Given data =>
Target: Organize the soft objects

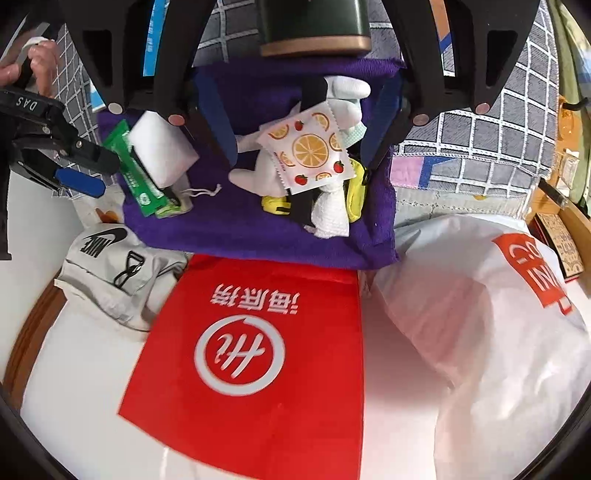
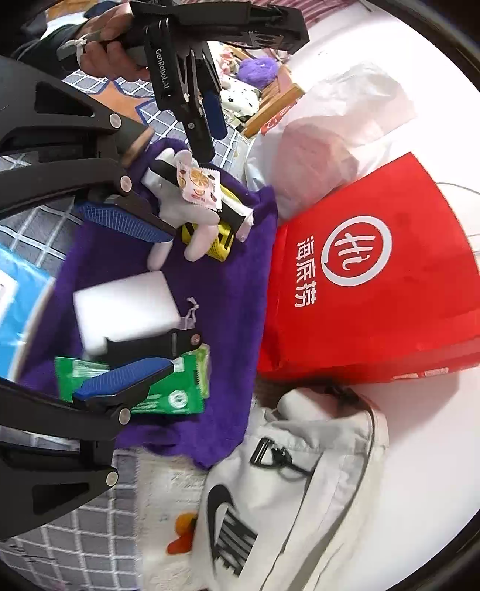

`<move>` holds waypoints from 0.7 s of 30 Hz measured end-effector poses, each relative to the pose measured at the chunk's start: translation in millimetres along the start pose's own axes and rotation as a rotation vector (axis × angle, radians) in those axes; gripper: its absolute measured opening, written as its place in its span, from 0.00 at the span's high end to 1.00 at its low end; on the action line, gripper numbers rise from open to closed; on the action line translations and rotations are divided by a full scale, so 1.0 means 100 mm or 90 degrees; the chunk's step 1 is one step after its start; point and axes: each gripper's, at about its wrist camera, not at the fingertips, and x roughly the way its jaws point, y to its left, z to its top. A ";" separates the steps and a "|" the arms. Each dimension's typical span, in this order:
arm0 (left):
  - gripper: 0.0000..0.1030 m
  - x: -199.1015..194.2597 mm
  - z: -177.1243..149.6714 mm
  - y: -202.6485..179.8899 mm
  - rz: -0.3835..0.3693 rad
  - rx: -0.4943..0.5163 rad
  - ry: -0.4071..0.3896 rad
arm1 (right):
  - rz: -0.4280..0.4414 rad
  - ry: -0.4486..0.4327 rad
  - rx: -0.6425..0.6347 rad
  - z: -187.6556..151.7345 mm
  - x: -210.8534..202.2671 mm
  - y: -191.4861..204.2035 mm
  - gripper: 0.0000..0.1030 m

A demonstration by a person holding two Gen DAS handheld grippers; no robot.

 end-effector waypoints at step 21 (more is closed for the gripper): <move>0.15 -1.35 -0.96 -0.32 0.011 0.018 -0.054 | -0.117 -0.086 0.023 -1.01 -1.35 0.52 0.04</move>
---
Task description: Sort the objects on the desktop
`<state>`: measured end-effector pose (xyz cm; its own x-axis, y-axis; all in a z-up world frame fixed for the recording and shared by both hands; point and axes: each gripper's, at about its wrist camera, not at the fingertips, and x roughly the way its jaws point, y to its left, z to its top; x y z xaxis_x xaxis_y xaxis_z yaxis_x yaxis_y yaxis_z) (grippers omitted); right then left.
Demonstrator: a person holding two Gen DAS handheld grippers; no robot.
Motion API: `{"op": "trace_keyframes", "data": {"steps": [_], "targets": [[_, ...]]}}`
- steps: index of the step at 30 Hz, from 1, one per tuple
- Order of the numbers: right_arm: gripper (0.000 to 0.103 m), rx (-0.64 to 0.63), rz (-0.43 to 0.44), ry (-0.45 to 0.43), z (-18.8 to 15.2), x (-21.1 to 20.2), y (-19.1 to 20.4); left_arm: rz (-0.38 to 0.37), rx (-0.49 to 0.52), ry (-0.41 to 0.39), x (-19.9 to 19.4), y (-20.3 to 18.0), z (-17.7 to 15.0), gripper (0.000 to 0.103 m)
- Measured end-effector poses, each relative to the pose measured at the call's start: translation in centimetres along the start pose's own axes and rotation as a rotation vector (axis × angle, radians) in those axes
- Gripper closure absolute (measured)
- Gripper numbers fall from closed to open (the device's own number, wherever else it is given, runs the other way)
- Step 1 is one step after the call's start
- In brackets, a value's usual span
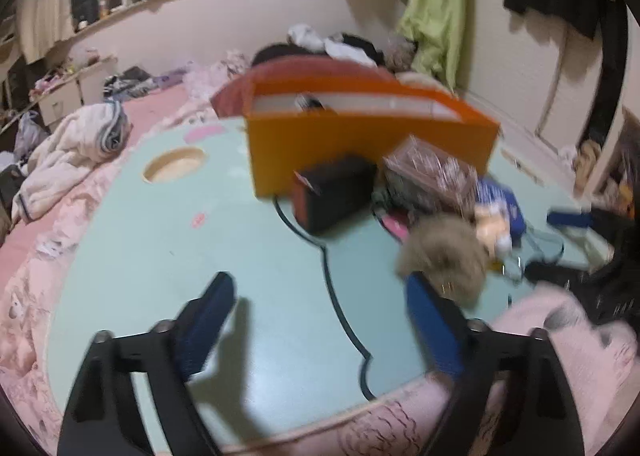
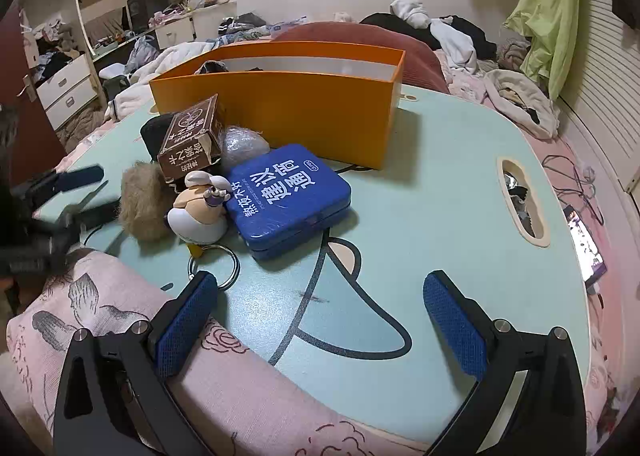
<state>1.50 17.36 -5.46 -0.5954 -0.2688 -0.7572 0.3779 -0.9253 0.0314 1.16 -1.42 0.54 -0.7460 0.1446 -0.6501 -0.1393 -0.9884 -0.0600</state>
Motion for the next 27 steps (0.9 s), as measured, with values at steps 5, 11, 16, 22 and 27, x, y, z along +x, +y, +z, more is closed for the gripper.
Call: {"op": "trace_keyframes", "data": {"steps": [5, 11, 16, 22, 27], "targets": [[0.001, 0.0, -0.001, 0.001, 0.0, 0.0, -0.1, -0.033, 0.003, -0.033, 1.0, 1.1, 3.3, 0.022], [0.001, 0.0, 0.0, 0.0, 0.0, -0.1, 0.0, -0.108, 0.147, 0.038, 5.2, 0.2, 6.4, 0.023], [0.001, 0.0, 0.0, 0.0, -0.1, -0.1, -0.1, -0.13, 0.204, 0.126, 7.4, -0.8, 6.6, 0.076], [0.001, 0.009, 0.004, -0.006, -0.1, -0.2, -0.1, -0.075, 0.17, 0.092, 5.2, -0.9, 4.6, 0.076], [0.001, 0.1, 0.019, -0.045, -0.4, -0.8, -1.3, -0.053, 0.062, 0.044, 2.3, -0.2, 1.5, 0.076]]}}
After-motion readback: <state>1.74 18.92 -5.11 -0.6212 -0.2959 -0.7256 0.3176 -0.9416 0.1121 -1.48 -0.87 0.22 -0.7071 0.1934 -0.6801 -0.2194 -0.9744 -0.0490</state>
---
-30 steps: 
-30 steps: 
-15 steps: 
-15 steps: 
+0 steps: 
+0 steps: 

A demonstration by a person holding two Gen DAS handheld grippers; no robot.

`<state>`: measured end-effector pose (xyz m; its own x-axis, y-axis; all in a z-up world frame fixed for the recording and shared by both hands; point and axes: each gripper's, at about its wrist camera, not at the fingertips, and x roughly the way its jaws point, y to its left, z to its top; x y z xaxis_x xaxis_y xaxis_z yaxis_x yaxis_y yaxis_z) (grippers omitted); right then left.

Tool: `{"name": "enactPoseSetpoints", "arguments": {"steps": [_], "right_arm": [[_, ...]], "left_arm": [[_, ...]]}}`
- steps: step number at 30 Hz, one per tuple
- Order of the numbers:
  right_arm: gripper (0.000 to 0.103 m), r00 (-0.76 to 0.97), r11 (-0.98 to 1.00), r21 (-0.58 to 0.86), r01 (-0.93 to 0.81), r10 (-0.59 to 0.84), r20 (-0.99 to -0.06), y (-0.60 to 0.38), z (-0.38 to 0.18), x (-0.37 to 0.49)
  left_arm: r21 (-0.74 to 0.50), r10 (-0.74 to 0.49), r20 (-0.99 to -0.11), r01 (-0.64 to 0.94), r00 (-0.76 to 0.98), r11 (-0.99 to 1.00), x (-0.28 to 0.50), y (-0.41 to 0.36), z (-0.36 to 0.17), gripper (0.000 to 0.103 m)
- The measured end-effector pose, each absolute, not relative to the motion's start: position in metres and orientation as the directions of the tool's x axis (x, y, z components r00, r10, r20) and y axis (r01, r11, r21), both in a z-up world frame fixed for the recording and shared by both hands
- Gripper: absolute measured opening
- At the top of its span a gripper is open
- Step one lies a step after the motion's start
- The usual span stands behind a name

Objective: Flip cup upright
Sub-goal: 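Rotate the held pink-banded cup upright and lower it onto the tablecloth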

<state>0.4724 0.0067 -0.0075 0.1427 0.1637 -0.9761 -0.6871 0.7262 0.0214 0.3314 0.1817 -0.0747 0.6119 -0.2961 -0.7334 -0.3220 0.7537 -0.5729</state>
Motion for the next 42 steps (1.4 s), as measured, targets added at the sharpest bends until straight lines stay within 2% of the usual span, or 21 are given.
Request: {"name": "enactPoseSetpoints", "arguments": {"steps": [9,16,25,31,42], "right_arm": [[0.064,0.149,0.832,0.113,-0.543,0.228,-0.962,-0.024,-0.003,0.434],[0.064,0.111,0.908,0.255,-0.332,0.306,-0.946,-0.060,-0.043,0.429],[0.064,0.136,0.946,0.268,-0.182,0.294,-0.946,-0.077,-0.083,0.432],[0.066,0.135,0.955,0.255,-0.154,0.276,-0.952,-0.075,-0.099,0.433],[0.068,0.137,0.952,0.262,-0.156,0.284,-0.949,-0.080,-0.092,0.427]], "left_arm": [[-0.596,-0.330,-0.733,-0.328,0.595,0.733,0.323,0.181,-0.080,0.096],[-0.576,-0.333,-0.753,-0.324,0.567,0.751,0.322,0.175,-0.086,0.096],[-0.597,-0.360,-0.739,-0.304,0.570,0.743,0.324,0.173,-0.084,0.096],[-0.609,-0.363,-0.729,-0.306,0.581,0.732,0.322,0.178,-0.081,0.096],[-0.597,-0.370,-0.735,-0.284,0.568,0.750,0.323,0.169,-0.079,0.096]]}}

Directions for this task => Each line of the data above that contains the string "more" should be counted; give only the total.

Solution to this problem => 2